__TASK DETAILS__: Each entry that follows is to be duplicated exactly, without its images.

[Start of Attachment]

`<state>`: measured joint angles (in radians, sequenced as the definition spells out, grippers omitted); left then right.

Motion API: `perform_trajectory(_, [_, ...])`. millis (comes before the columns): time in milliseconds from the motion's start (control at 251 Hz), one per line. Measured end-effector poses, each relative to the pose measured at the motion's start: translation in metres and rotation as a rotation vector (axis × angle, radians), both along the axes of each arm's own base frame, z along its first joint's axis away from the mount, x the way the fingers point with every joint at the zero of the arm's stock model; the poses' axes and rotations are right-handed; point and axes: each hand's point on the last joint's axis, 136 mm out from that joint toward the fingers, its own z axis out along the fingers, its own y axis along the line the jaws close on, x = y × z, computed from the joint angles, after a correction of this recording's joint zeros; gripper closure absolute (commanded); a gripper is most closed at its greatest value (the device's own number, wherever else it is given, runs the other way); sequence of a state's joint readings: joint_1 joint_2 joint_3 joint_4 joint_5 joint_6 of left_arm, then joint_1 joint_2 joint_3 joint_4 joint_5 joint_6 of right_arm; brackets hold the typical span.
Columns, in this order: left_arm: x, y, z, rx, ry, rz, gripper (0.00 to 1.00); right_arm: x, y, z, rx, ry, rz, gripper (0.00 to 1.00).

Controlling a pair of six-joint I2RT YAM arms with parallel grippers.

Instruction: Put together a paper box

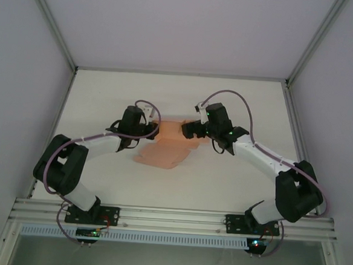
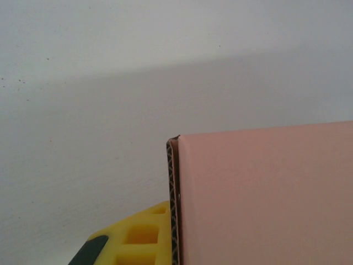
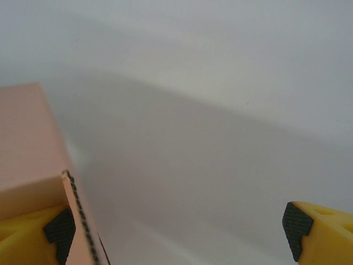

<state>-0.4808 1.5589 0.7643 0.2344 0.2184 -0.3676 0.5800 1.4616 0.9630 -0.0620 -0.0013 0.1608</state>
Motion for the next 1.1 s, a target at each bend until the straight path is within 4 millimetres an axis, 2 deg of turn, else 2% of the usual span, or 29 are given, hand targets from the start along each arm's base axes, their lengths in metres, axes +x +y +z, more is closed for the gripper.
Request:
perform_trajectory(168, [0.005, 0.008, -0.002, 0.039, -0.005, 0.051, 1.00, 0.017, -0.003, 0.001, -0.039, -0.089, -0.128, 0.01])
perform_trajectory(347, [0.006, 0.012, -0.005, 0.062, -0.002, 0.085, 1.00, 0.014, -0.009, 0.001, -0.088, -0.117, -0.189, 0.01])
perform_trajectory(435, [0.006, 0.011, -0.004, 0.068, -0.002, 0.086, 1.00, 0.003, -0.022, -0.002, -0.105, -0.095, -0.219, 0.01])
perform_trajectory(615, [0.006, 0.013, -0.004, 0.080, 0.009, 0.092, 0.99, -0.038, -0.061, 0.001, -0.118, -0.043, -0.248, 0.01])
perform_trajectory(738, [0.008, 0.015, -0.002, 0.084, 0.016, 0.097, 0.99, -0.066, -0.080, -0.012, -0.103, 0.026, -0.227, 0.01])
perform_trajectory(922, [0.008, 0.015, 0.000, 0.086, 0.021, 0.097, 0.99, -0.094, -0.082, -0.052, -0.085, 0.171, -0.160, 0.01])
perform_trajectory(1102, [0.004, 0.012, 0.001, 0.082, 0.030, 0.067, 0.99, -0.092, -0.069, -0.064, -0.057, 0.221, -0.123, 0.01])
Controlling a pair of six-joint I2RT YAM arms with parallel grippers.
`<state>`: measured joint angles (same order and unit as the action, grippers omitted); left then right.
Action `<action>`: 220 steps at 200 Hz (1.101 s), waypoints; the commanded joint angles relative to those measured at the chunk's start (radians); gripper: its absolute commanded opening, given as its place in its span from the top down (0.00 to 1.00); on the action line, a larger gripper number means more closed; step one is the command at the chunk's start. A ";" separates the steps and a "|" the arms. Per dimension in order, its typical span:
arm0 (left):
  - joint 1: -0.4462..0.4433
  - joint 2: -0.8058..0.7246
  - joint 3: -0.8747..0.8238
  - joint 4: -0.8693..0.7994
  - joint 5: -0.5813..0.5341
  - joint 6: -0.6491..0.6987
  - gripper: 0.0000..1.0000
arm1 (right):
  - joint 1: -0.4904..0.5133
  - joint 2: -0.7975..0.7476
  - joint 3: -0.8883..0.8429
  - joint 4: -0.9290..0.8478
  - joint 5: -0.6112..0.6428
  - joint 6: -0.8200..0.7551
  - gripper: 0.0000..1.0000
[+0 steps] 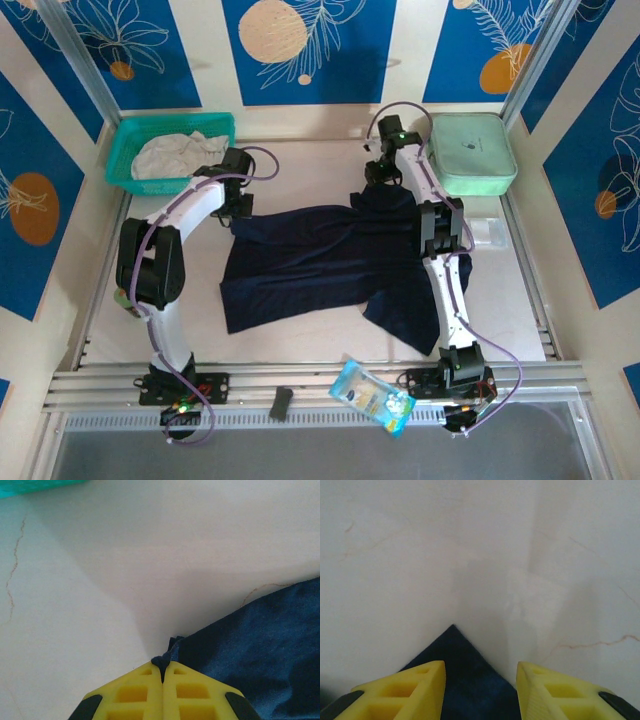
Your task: Fold and stack the t-shirts
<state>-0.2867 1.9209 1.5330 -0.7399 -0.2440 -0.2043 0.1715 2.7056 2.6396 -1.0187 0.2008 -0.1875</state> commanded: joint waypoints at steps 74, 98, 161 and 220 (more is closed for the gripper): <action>-0.004 -0.011 0.010 0.009 0.006 -0.004 1.00 | -0.005 -0.050 -0.052 -0.031 -0.030 -0.006 0.54; -0.004 -0.006 0.010 0.011 0.008 -0.003 1.00 | -0.001 -0.008 -0.030 -0.034 -0.037 -0.006 0.54; -0.005 0.008 0.012 0.010 0.003 0.005 1.00 | 0.010 0.118 0.055 -0.038 -0.036 -0.007 0.52; -0.004 0.027 0.027 0.009 0.011 0.003 1.00 | 0.031 0.135 0.021 -0.074 -0.018 -0.036 0.66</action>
<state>-0.2867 1.9240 1.5330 -0.7376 -0.2440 -0.2039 0.1822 2.7678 2.6930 -1.0248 0.1898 -0.2024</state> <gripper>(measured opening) 0.064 0.377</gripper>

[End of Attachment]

__RESULT__:
`<state>`: measured joint angles (in radians, sequenced as the definition spells out, grippers omitted); left then right.

Motion API: `perform_trajectory(_, [_, ...])`. millis (comes before the columns): time in milliseconds from the motion's start (control at 251 Hz), one per line. Measured end-effector poses, each relative to the pose measured at the motion's start: translation in metres and rotation as a rotation vector (axis × angle, radians), both along the axes of each arm's own base frame, z along its first joint's axis away from the mount, x the way the fingers point with every joint at the zero of the arm's stock model; the poses' axes and rotations are right-handed; point and axes: each hand's point on the last joint's axis, 136 mm out from that joint toward the fingers, its own z axis out along the fingers, its own y axis along the line the jaws close on, x = y × z, computed from the joint angles, after a correction of this recording's joint zeros; gripper closure absolute (commanded); a gripper is most closed at its greatest value (the device's own number, wherever else it is given, runs the other way); sequence of a state's joint readings: joint_1 joint_2 joint_3 joint_4 joint_5 joint_6 of left_arm, then joint_1 joint_2 joint_3 joint_4 joint_5 joint_6 of right_arm; brackets hold the typical span.
Columns, in this order: left_arm: x, y, z, rx, ry, rz, gripper (0.00 to 1.00); right_arm: x, y, z, rx, ry, rz, gripper (0.00 to 1.00).

Controlling a pair of six-joint I2RT YAM arms with parallel grippers.

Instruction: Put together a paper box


<state>-0.4808 1.5589 0.7643 0.2344 0.2184 -0.3676 0.5800 1.4616 0.9630 -0.0620 -0.0013 0.1608</state>
Motion for the next 1.1 s, a target at each bend until the straight path is within 4 millimetres an axis, 2 deg of turn, else 2% of the usual span, or 29 are given, hand targets from the start along each arm's base axes, their lengths in metres, axes +x +y +z, more is closed for the gripper.
Request:
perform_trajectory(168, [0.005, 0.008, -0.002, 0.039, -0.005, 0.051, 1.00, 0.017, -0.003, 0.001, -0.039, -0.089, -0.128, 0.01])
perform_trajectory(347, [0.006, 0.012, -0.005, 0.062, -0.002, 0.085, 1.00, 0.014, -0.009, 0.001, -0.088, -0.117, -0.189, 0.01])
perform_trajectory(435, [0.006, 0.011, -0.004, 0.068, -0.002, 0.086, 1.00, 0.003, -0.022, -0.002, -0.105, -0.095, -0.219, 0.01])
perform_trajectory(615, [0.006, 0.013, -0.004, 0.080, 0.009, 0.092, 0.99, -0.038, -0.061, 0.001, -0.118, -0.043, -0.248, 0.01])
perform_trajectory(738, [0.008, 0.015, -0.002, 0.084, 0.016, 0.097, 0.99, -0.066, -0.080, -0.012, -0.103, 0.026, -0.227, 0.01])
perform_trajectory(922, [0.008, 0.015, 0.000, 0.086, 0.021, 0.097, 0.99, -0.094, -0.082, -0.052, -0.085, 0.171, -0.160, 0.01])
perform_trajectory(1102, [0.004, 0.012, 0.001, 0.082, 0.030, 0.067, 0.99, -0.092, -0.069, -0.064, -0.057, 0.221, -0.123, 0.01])
Controlling a pair of six-joint I2RT YAM arms with parallel grippers.
`<state>`: measured joint angles (same order and unit as the action, grippers omitted); left then right.
Action `<action>`: 220 steps at 200 Hz (1.101 s), waypoints; the commanded joint angles relative to those measured at the chunk's start (radians); gripper: its absolute commanded opening, given as its place in its span from the top down (0.00 to 1.00); on the action line, a larger gripper number means more closed; step one is the command at the chunk's start. A ";" separates the steps and a "|" the arms. Per dimension in order, its typical span:
arm0 (left):
  - joint 1: -0.4462..0.4433
  - joint 2: -0.8058..0.7246
  - joint 3: -0.8747..0.8238
  - joint 4: -0.8693..0.7994
  - joint 5: -0.5813..0.5341
  - joint 6: -0.6491..0.6987
  - gripper: 0.0000..1.0000
arm1 (right):
  - joint 1: -0.4904..0.5133
  - joint 2: -0.7975..0.7476
  - joint 3: -0.8883..0.8429
  - joint 4: -0.9290..0.8478
  - joint 5: -0.6112..0.6428
  - joint 6: -0.8200..0.7551
  - gripper: 0.0000..1.0000
[+0 steps] 
Your task: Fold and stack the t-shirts
<state>-0.2867 1.9209 1.5330 -0.7399 -0.2440 -0.2043 0.1715 2.7056 2.6396 -1.0187 0.2008 -0.1875</state> commanded: joint waypoints at steps 74, 98, 161 and 220 (more is closed for the gripper): <action>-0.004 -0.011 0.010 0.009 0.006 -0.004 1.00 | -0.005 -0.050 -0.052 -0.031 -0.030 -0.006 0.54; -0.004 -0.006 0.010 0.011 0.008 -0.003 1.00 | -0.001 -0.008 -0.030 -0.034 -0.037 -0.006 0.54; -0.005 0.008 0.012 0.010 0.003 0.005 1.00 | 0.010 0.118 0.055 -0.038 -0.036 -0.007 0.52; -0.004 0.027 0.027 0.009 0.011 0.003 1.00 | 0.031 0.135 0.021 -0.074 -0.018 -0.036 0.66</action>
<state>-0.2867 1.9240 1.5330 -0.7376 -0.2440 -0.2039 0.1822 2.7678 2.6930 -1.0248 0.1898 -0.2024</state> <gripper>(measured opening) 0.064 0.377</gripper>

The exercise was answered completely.